Penasihat hukum terdakwa, Hanafi Saleh, SH, menandaskan, penetapan Pasal 263 KUH Pidana merupakan kelemahan JPU saat mengajukan tuntutannya. Intinya kata Hanafi, fakta hukum (berita acara pemeriksaan –red) yang disampaikan pihaknya dalam persidangan – persidangan sebelumnya, tidak menyebutkan Pasal 263 KUH Pidana.
“Apabila jaksa tidak melihat Berita Acara Pemeriksaan (BAP) penyidik dengan kacamata kuda, namun ingin melakukan penelitian berkas secara profesional, kami yakin JPU tahu berapa ancaman pidana Pasal 263,” ketus Hanafi.
Sebaliknya lanjut dia, jika merujuk pada Pasal 54 dan Pasal 56 Ayat 1 KUHAP, JPU seharusnya memberikan petunjuk kepada penyidik, di mana terdakwa pada setiap tingkat pemeriksaan, harus didampingi pengacara atau penasihat hukum.
Ditolak Mahkamah Agung

“Faktanya, hal itu dilakukan pada klien kami. Padahal kewajiban itu melekat pada setiap proses peradilan, baik di tingkat penyidik, tingkat penuntut umum maupun pada tingkat persidangan,” ungkap Hanafi sembari menambahkan, akan mengungkapkan masalah itu pada pledoi atau pembelaan nanti.

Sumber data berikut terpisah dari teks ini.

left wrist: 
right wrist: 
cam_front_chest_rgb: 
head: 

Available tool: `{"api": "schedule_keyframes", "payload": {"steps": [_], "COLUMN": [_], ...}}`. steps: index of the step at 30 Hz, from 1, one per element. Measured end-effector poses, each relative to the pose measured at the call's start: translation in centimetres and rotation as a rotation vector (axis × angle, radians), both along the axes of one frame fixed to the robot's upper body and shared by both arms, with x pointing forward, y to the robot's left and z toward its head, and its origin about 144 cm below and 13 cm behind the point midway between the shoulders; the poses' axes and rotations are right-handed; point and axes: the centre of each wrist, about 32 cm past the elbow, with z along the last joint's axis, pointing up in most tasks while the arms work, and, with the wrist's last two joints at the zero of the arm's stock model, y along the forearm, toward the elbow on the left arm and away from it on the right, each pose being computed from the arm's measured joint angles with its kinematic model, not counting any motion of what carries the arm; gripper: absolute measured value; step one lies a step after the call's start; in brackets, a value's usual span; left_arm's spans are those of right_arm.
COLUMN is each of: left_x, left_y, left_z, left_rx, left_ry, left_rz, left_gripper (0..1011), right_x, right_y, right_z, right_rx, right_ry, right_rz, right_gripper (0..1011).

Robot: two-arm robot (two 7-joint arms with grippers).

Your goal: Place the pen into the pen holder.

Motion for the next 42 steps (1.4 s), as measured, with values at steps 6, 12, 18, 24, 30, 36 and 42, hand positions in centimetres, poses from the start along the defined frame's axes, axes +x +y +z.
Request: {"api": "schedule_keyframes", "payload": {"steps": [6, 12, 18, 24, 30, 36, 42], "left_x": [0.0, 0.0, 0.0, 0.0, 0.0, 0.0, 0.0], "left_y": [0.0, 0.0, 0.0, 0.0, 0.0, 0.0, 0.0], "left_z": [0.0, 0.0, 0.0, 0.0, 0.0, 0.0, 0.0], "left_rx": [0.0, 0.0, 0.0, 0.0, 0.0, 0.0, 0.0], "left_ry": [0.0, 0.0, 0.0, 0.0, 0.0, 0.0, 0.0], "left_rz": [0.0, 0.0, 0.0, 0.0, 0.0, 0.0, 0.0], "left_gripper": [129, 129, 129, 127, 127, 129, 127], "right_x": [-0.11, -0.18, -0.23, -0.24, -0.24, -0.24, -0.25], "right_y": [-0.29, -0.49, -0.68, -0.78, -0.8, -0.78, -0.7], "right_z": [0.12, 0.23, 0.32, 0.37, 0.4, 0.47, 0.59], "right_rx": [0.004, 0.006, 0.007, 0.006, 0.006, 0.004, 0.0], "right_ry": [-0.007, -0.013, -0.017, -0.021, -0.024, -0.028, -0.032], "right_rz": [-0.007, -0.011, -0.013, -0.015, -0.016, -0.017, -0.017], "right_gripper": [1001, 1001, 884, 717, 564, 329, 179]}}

Pada bagian lain, Hanafi mengingatkan kejadian yang dialami kliennya, pernah ditolak Mahkamah Agung (MA), karena mengabaikan ketentuan sebagaimana yang diatur dalam Pasal 54 dan Pasal 56 KUHAP.
Sedangkan menyangkut tidak disentilnya Pasal 167 KUH Pidana dalam tuntutan, Hanafi memastikan, JPU tidak akan mampu membuktikan terkait penyerobotan tanah, khususnya terkait dengan gambar lahan yang menjadi objek sengketa.
“Faktanya terungkap, di mana baliho atau plang yang dipasang oleh prinsipal kami, adalah jelas di tanah yang dieksekusi,” imbuh Hanafi. Penulis: Christiaan N.G.